When Cartman is unable to retrieve the picture to photoshop it, he is convinced that Kyle has stolen it in order to show it at school during show and tell, thus humiliating Cartman. Kyle's attempts to convince Cartman that he has not stolen it are unsuccessful, as are the other avenues through which Cartman attempts to recover it from him. Cartman convinces his mother to call Sheila Boflovski and retrieve the "stolen" photo. Though when he is reassured that Kyle does not possess it, he claims the ordeal to be a conspiracy and that, due to Kyle's Jewish heritage, his mother is lying to protect her son.

Resolving to prevent Kyle from having the satisfaction of showing it off, Cartman presents a series of artistic photographs during show-and-tell, claiming he seeks to be a "respected photographer" due to his passion for photography. Before showing the final photo, Cartman claims it is somewhat controversial, and proceeds to show the image of himself with Butters' penis in his mouth: which he claims is a protest against the War In Iraq, elaborating that "it's wrong that we still have our troops there!", shocking his classmates and teacher, Mrs. Garrison. Suddenly, Mr. Mackey comes to the classroom and relays a message to Cartman from his mother: she found the original photograph under his desk at home. Cartman's humiliation is completed as Kyle glares at him with a look of bored disdain.

==Production==
The scene in which Cartman tells the boys that he put Butters's penis in his mouth had originally been written for the sixth season episode "Asspen", but was cut from the episode, before being repurposed as the basis for this episode's plot.

==Reception==
IGN gave this episode a score of 9.0 and said:
Whenever South Park builds an episode around Cartman's misdeeds, it's bound to be good. One of the best examples of this being "Scott Tenorman Must Die". In that classic episode, Eric's naivety got him in trouble. The same happens here, as he plays a prank that has unintended consequences – and gets in even bigger trouble when he believes Kyle's reasoning behind "canceling it out".
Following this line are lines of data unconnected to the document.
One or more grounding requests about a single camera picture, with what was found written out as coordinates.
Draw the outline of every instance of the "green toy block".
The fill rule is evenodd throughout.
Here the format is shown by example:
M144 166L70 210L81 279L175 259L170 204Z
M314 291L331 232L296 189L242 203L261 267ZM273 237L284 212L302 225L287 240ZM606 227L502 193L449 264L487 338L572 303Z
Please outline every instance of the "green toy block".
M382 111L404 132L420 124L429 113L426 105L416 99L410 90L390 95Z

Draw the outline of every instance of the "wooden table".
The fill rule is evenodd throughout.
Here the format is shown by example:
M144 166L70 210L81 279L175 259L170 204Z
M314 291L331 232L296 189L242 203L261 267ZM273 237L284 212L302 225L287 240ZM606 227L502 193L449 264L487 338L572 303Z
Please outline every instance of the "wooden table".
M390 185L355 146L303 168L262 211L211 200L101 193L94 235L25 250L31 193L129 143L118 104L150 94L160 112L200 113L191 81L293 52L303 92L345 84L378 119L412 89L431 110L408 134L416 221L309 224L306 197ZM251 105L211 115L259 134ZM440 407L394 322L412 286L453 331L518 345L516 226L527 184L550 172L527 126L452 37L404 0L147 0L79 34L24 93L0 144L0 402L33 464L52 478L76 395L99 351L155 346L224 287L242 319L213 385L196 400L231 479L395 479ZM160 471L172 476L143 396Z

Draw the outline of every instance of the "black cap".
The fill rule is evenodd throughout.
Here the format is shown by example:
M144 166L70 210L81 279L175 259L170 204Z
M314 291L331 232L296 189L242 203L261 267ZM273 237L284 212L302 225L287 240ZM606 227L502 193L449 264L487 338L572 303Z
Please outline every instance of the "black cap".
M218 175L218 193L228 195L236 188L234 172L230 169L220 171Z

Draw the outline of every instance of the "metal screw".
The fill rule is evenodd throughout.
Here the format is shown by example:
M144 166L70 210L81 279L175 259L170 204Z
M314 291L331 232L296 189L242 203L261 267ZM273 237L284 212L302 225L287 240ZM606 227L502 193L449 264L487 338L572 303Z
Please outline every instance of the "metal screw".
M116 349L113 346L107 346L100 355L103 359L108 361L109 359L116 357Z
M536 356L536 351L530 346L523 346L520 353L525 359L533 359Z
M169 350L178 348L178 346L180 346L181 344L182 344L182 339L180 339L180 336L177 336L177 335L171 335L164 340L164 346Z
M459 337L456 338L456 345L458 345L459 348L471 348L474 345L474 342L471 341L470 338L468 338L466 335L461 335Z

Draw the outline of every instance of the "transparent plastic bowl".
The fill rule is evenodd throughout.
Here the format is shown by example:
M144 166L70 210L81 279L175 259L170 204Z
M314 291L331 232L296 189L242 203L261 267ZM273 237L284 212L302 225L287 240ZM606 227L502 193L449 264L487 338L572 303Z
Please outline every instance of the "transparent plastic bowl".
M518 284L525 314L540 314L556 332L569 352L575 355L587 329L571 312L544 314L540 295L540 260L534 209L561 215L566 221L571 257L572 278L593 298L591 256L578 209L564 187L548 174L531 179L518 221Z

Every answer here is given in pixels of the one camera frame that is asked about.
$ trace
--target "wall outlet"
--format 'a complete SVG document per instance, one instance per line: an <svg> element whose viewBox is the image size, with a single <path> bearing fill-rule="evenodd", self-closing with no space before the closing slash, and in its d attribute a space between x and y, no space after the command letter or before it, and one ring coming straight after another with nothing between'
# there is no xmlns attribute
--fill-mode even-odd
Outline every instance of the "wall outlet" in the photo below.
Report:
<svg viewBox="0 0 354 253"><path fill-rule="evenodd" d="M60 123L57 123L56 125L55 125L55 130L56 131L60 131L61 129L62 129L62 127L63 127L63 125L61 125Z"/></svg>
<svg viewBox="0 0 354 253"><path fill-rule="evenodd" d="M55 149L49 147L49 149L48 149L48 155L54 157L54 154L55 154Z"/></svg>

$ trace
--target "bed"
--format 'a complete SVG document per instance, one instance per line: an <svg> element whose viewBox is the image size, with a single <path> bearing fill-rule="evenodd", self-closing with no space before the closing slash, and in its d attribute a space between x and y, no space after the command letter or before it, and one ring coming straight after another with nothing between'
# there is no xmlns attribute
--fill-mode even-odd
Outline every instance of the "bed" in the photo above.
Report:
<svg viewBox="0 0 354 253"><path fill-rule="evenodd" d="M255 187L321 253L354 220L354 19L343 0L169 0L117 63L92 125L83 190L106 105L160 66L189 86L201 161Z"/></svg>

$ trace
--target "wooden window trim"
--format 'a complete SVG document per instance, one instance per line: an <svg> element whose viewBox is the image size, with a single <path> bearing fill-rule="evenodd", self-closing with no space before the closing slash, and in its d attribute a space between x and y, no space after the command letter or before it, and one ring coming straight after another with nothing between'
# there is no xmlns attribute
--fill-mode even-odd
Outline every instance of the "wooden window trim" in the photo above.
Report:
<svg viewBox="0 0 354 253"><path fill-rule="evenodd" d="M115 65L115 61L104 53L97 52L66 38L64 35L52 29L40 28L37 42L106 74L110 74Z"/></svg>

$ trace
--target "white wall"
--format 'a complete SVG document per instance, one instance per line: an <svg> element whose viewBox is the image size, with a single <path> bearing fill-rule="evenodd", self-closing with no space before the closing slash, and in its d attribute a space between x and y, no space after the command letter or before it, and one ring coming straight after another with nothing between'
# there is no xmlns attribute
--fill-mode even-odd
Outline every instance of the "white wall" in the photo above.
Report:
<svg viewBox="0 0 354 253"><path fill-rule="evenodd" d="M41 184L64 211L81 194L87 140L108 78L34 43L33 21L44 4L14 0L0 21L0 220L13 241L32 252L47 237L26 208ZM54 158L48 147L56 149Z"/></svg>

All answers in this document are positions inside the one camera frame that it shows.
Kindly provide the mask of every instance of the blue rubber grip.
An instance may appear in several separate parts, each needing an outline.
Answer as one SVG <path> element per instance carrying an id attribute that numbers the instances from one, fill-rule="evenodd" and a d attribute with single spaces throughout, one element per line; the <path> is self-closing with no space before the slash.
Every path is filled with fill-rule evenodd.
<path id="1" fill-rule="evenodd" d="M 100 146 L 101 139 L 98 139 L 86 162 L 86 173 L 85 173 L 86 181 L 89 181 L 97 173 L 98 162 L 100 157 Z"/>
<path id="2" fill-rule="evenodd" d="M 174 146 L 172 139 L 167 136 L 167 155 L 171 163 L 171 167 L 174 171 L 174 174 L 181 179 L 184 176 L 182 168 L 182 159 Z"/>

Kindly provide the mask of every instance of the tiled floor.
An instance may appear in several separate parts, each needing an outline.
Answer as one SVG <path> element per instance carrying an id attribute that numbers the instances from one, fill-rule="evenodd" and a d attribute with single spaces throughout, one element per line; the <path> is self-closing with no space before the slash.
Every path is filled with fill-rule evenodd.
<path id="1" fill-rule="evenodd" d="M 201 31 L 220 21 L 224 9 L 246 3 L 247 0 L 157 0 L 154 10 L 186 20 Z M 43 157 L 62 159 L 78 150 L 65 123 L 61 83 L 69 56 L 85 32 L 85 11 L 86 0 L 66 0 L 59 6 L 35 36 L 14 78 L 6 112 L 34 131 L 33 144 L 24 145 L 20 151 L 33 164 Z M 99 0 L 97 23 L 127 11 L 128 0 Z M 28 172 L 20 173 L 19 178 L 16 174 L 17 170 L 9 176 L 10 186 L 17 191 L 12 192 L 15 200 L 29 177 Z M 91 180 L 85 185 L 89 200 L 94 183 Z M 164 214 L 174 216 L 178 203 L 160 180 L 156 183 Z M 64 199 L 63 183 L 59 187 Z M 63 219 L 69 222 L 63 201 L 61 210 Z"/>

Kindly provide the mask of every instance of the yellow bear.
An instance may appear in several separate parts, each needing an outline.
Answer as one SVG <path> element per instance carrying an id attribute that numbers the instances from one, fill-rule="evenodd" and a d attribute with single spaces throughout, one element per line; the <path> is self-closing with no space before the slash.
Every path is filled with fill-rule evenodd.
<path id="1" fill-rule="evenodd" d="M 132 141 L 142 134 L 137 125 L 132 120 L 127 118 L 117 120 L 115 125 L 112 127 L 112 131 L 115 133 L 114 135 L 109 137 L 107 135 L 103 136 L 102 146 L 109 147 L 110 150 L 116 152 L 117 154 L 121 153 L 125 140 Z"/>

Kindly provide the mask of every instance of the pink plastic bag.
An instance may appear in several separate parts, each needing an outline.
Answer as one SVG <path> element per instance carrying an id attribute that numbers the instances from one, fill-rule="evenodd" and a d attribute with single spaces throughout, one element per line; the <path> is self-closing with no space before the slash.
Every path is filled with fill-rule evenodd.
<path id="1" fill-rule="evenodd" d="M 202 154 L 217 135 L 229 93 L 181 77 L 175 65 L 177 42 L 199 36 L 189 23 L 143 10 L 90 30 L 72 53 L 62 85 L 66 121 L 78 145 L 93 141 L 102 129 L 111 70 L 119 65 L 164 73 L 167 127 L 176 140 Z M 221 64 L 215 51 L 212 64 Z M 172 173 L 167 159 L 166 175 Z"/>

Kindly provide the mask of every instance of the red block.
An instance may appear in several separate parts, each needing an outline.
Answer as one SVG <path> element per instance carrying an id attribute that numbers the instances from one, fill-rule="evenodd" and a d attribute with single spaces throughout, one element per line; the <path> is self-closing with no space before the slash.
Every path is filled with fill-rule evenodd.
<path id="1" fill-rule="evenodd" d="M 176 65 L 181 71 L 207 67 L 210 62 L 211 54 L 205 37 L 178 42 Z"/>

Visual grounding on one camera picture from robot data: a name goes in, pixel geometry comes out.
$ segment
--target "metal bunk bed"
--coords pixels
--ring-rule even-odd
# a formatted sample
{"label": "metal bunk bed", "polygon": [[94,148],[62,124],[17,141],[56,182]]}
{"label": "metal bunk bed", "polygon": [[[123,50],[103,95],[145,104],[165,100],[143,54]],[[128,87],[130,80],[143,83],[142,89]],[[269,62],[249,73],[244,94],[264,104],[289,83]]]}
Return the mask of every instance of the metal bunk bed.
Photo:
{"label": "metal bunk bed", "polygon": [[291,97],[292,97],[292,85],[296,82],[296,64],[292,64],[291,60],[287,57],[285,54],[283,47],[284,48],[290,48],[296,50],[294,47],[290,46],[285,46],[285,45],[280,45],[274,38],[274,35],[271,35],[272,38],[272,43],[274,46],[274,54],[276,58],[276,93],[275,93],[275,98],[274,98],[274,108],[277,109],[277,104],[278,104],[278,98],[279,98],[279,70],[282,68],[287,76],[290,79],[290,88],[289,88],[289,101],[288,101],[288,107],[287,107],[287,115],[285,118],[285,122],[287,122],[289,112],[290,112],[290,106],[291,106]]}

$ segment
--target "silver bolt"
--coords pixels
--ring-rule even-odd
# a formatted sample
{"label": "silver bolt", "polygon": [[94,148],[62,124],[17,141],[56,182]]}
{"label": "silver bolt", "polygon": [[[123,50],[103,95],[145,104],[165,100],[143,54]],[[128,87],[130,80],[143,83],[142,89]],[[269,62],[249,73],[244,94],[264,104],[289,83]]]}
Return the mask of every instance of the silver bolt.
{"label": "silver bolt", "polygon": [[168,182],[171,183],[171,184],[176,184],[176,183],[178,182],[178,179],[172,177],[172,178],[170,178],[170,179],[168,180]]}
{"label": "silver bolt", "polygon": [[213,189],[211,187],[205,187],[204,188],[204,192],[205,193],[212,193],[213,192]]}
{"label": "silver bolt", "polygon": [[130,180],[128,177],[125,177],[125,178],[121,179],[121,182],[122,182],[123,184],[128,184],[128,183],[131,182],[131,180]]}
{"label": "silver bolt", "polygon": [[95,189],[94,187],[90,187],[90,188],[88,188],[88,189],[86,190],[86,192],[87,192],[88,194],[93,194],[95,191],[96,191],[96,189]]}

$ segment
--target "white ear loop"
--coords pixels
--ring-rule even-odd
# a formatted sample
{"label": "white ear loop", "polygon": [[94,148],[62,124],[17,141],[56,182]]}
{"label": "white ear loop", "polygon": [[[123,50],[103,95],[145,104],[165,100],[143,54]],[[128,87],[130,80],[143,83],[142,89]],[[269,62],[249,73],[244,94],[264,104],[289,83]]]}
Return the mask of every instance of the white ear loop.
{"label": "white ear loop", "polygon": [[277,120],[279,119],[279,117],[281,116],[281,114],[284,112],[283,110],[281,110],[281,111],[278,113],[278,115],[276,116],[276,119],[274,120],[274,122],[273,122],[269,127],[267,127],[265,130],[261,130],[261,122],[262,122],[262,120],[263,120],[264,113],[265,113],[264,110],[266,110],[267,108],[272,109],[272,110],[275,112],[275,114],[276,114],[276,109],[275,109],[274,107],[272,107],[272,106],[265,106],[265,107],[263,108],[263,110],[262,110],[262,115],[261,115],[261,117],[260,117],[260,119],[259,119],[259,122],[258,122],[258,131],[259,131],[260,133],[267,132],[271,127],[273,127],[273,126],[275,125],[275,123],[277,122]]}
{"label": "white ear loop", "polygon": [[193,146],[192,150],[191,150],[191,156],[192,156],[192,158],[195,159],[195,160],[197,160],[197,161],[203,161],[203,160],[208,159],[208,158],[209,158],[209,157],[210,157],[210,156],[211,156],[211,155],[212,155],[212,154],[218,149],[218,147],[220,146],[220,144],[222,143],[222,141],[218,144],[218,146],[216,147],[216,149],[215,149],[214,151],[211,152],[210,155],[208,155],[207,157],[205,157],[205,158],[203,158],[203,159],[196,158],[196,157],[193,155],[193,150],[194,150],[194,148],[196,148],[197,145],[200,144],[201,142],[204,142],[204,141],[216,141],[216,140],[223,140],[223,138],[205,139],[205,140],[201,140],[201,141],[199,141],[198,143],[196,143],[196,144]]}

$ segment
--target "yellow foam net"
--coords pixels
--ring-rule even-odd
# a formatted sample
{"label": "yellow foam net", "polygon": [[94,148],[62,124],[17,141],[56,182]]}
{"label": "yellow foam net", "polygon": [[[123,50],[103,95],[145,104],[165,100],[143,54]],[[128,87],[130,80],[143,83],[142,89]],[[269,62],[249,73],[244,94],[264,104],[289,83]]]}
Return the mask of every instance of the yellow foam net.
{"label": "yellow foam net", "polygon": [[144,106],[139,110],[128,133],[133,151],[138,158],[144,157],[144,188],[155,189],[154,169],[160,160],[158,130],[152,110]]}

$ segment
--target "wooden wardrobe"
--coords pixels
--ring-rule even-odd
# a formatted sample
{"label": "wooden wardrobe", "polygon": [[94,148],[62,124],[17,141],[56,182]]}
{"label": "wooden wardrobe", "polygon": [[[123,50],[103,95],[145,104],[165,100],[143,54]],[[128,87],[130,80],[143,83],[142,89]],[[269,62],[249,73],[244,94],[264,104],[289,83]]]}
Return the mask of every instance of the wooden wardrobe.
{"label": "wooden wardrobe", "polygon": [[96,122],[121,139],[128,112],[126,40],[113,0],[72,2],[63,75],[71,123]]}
The episode was released on the two-disc DVD collection A Little Box of Butters.

==Australian rating controversy==
In 2011, the Australian Communications and Media Authority made a complaint against Austar for falsely rating the episode an M rating, instead of MA15+ (equivalent to TV-14 and TV-MA, respectively), as it featured strong sexual material and self-harm, which normally require an MA15+ classification. ACMA saw that the episode contained strong visual and verbal sexual references and, although they were stylized depictions of oral sex, their imagery was still considered to be strong for an M rating. Moreover, visual depictions of suicide, while justified by the storyline, were also deemed strong in nature, when the M classification only allows for moderate impact. Breaching the ASTRA Codes of Practice, Austar recognized that it had classified the episode incorrectly, given that the Classification Board previously classified the Episode MA15+ for the Season 11 DVD.